[Your goal] Copy nothing but the text: repeat each entry exactly and drop the images.

(Data entries)
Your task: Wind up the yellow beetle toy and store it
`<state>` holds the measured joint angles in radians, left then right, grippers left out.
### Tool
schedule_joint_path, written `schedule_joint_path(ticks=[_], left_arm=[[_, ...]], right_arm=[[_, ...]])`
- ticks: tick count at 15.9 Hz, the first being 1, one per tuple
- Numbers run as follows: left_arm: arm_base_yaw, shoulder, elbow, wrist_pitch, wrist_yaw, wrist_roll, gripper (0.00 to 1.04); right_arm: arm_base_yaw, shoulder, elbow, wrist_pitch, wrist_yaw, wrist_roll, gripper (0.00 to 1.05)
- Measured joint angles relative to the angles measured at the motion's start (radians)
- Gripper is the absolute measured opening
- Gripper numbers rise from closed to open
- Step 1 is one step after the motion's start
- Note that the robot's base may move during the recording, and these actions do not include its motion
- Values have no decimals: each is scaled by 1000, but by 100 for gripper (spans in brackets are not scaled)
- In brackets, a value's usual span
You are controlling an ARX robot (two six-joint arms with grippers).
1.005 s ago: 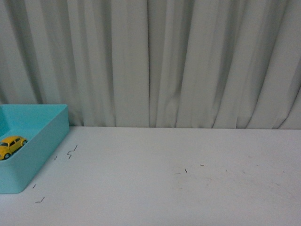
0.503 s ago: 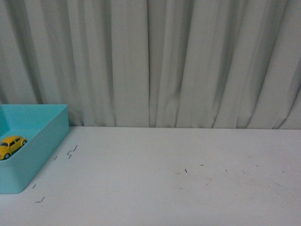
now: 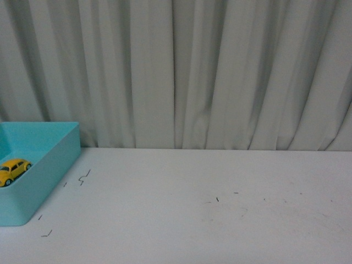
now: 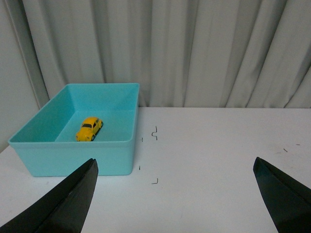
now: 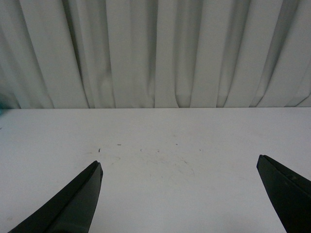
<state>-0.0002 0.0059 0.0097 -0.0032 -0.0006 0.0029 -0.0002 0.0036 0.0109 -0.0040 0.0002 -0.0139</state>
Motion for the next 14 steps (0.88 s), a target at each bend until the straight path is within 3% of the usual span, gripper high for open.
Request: schedule_joint_path(ticks=[14], left_arm=[[0,0,0,-1,0,0,98]], right_arm=[[0,0,0,1,0,0,98]])
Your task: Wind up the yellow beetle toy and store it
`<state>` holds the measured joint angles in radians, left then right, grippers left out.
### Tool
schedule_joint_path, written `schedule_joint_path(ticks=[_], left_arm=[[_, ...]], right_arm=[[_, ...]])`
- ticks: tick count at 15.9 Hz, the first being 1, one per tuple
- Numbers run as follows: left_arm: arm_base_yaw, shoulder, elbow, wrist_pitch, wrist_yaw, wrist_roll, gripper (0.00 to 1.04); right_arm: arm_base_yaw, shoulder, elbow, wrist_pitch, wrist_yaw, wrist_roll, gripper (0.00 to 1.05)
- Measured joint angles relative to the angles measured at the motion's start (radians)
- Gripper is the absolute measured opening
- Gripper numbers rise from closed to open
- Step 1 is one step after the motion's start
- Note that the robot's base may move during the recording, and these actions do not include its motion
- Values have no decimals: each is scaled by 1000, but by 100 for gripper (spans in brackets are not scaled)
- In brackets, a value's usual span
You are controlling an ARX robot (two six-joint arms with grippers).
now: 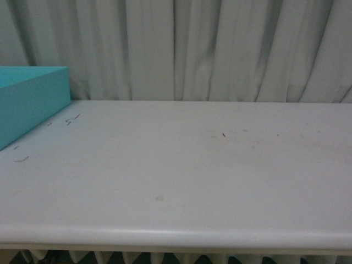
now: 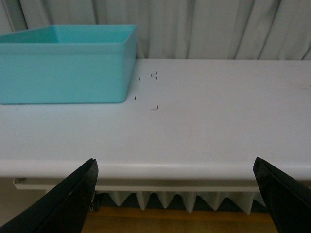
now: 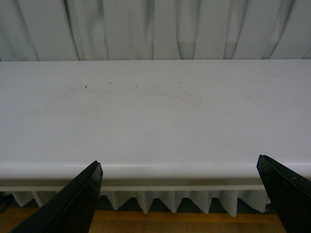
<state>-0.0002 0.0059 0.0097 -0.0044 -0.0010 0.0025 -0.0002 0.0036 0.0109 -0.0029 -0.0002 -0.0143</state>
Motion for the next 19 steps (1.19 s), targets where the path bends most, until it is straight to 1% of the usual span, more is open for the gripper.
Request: schedule_joint_path(ticks=[19], left_arm=[[0,0,0,0,0,0,98]], right_arm=[[0,0,0,-3,0,3,98]])
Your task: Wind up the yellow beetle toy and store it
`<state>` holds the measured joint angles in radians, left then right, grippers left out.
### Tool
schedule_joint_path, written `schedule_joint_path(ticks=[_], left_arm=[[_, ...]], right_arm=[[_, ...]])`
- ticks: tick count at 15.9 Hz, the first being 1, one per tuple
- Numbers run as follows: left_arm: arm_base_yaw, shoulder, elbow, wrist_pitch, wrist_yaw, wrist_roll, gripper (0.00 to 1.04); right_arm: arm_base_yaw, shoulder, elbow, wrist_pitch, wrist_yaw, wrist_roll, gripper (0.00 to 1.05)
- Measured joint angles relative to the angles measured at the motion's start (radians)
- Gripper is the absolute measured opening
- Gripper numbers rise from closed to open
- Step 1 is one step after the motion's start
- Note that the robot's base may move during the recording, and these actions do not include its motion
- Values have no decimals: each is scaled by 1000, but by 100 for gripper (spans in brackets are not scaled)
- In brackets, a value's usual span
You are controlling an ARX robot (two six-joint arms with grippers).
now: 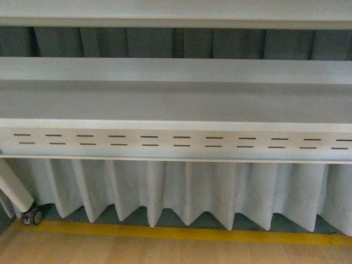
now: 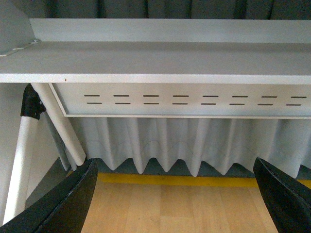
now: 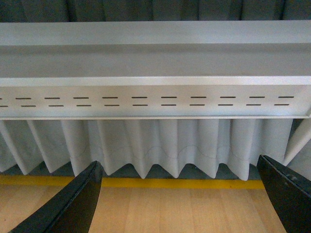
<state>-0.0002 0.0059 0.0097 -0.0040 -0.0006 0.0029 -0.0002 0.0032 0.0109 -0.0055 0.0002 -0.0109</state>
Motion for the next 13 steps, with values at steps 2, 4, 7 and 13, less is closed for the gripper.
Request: schedule_joint_path(ticks=[2,4,7,13], left_arm=[[0,0,0,0,0,0,98],[0,0,0,0,0,0,98],[0,0,0,0,0,0,98],[0,0,0,0,0,0,98]], right_arm=[[0,0,0,1,0,0,98],[0,0,0,1,0,0,98],[0,0,0,1,0,0,98],[0,0,0,1,0,0,98]])
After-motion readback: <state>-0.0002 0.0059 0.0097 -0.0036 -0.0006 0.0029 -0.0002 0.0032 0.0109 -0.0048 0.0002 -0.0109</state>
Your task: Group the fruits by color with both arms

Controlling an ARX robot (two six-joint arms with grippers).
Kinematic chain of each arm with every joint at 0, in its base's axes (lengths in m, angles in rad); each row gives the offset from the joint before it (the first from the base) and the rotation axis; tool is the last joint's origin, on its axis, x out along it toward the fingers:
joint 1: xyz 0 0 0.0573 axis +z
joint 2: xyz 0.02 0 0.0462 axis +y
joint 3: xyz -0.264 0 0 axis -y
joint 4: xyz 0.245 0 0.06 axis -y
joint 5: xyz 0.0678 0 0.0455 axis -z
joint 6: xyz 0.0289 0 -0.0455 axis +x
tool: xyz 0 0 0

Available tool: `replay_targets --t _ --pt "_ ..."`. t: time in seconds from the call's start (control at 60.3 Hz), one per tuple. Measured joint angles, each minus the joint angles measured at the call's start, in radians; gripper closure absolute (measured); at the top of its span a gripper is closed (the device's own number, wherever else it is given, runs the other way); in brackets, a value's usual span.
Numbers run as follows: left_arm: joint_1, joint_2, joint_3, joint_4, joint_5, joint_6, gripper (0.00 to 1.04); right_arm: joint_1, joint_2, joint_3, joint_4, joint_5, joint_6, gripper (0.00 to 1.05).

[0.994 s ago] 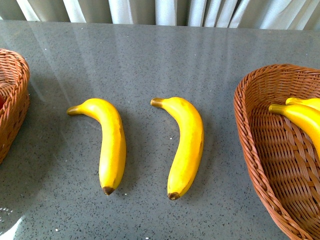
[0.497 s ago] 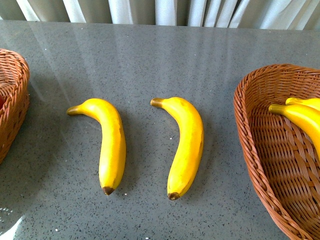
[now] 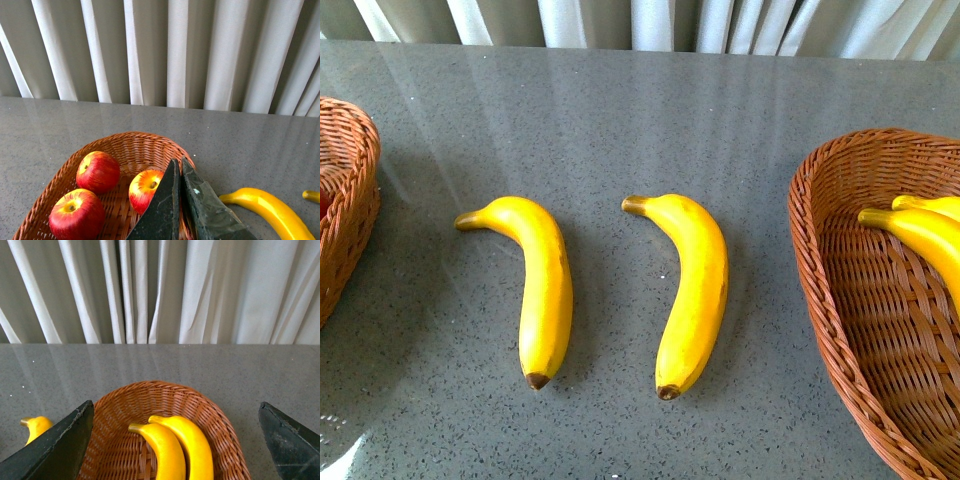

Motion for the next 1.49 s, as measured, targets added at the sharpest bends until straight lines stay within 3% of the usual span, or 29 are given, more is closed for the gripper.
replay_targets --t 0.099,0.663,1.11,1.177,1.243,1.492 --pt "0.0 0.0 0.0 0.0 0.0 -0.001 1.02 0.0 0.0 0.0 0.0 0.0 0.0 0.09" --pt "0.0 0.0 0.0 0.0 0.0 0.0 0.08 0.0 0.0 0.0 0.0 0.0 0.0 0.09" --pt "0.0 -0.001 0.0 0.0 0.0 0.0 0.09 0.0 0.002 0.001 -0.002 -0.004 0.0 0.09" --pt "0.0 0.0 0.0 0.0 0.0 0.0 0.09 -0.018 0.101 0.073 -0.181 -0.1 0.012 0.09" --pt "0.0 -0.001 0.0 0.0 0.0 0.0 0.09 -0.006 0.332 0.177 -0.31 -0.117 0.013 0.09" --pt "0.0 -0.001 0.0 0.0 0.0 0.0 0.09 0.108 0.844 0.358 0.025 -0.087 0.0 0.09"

[Output of the exercise]
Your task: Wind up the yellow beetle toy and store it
`<state>` holds the measured joint angles in radians, left then right, grippers left out.
### Tool
schedule_joint_path, written `schedule_joint_path(ticks=[_], left_arm=[[_, ...]], right_arm=[[_, ...]])`
- ticks: tick count at 15.9 Hz, the first being 1, one per tuple
- Numbers run as follows: left_arm: arm_base_yaw, shoulder, elbow, wrist_pitch, wrist_yaw, wrist_roll, gripper (0.00 to 1.04); right_arm: arm_base_yaw, shoulder, elbow, wrist_pitch, wrist_yaw, wrist_roll, gripper (0.00 to 1.05)
- Measured joint angles relative to the angles measured at the motion's start (radians)
- Gripper is the absolute measured opening
- Gripper numbers rise from closed to open
- Step 1 is one step after the motion's start
- Note that the robot's base may move during the recording, and these actions do not include its motion
- Values have no decimals: each is scaled by 1000, but by 100 for gripper (spans in brackets are not scaled)
- In brackets, a value's usual span
You are controlling an ARX robot (two six-joint arms with grippers).
1.005 s ago: 
0.503 s ago: 
now: 
now: 
now: 
<state>-0.0002 0.0059 0.0097 -0.0032 -0.0006 0.0029 -0.0002 0.0036 0.0109 -0.0040 0.0002 -0.0139</state>
Motion for the next 14 steps (0.88 s), a target at each bend until the straight path is within 3% of the usual span, gripper high for open.
Request: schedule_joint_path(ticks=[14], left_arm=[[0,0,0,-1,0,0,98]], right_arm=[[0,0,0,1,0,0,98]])
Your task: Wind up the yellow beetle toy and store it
`<state>` holds the measured joint angles in radians, left then right, grippers left out.
### Tool
schedule_joint_path, written `schedule_joint_path(ticks=[_], left_arm=[[_, ...]], right_arm=[[_, ...]])`
- ticks: tick count at 15.9 Hz, the first being 1, one per tuple
- Numbers run as follows: left_arm: arm_base_yaw, shoulder, elbow, wrist_pitch, wrist_yaw, wrist_roll, gripper (0.00 to 1.04); right_arm: arm_base_yaw, shoulder, elbow, wrist_pitch, wrist_yaw, wrist_roll, gripper (0.00 to 1.05)
- Measured joint angles relative to the angles measured at the motion's start (radians)
- Gripper is the absolute measured opening
- Gripper numbers rise from closed to open
- Step 1 is one step after the motion's start
- Note that the robot's base may move during the recording, and these actions do not include its motion
- Values have no decimals: each is scaled by 1000, but by 100 for gripper (spans in brackets are not scaled)
- In brackets, a value's usual span
You are controlling an ARX robot (two six-joint arms with grippers).
now: 
now: 
now: 
<state>-0.0002 0.0059 0.0097 -0.0044 -0.0010 0.0025 -0.0002 0.0036 0.0109 -0.0029 -0.0002 -0.0143</state>
Motion for the next 19 steps (1.19 s), targets where the path bends most, until it is straight to 1% of the usual span, more is open for the gripper.
Request: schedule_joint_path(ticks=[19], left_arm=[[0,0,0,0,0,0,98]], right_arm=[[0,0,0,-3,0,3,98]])
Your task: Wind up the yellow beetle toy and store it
`<state>` holds the measured joint angles in radians, left then right, grippers left out.
### Tool
schedule_joint_path, written `schedule_joint_path(ticks=[_], left_arm=[[_, ...]], right_arm=[[_, ...]])`
- ticks: tick count at 15.9 Hz, the first being 1, one per tuple
- Numbers run as follows: left_arm: arm_base_yaw, shoulder, elbow, wrist_pitch, wrist_yaw, wrist_roll, gripper (0.00 to 1.04); right_arm: arm_base_yaw, shoulder, elbow, wrist_pitch, wrist_yaw, wrist_roll, gripper (0.00 to 1.05)
- Measured joint angles relative to the angles measured at the motion's start (radians)
- Gripper is the absolute measured opening
- Gripper numbers rise from closed to open
- Step 1 is one step after the motion's start
- Note that the robot's base may move during the recording, and these actions do not include its motion
- Values have no decimals: each is scaled by 1000, but by 100 for gripper (spans in brackets are not scaled)
- In brackets, a value's usual span
You are controlling an ARX robot (two six-joint arms with grippers).
now: 
now: 
now: 
<state>-0.0002 0.0059 0.0097 -0.0040 -0.0006 0.0029 -0.0002 0.0032 0.0109 -0.0055 0.0002 -0.0109</state>
Motion for the next 13 steps, with values at steps 2, 4, 7 and 13, less is closed for the gripper.
Request: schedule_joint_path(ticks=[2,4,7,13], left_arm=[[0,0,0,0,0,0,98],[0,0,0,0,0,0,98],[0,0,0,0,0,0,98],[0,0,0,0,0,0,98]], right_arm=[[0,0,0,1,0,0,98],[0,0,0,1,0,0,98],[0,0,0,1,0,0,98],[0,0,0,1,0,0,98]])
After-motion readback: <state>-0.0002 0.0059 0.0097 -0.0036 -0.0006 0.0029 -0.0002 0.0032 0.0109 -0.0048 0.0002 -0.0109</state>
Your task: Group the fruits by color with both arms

Controlling an ARX robot (two six-joint arms with grippers).
Kinematic chain of each arm with every joint at 0, in its base's axes (lengths in m, angles in rad); each row gives the offset from the joint before it (the first from the base) and the rotation axis; tool is the last joint's origin, on its axis, x out along it toward the fingers:
joint 1: xyz 0 0 0.0573 axis +z
joint 2: xyz 0.02 0 0.0462 axis +y
joint 3: xyz -0.264 0 0 axis -y
joint 4: xyz 0.245 0 0.06 axis -y
joint 5: xyz 0.0678 0 0.0455 axis -z
joint 6: xyz 0.0289 0 -0.0455 axis +x
tool: xyz 0 0 0

Available tool: `replay_targets --t _ --pt "_ ..."`. t: time in seconds from the call's start (control at 60.3 Hz), one per tuple. Measured joint angles, each minus the joint angles measured at the call's start, in radians; gripper closure absolute (measured); at the top of its span a gripper is closed (the device's own number, wherever else it is given, runs the other way); in brackets, a value's usual span.
Numbers run as follows: left_arm: joint_1, joint_2, joint_3, joint_4, joint_5, joint_6, gripper (0.00 to 1.04); right_arm: joint_1, joint_2, joint_3, joint_4, joint_5, joint_6, gripper (0.00 to 1.05).

[0.994 s ago] 
[0.497 s ago] 
[now] 

Motion for the next 1.49 s, as measured, targets added at the sharpest bends until straight lines stay within 3% of the usual span, or 29 are given, more is closed for the gripper.
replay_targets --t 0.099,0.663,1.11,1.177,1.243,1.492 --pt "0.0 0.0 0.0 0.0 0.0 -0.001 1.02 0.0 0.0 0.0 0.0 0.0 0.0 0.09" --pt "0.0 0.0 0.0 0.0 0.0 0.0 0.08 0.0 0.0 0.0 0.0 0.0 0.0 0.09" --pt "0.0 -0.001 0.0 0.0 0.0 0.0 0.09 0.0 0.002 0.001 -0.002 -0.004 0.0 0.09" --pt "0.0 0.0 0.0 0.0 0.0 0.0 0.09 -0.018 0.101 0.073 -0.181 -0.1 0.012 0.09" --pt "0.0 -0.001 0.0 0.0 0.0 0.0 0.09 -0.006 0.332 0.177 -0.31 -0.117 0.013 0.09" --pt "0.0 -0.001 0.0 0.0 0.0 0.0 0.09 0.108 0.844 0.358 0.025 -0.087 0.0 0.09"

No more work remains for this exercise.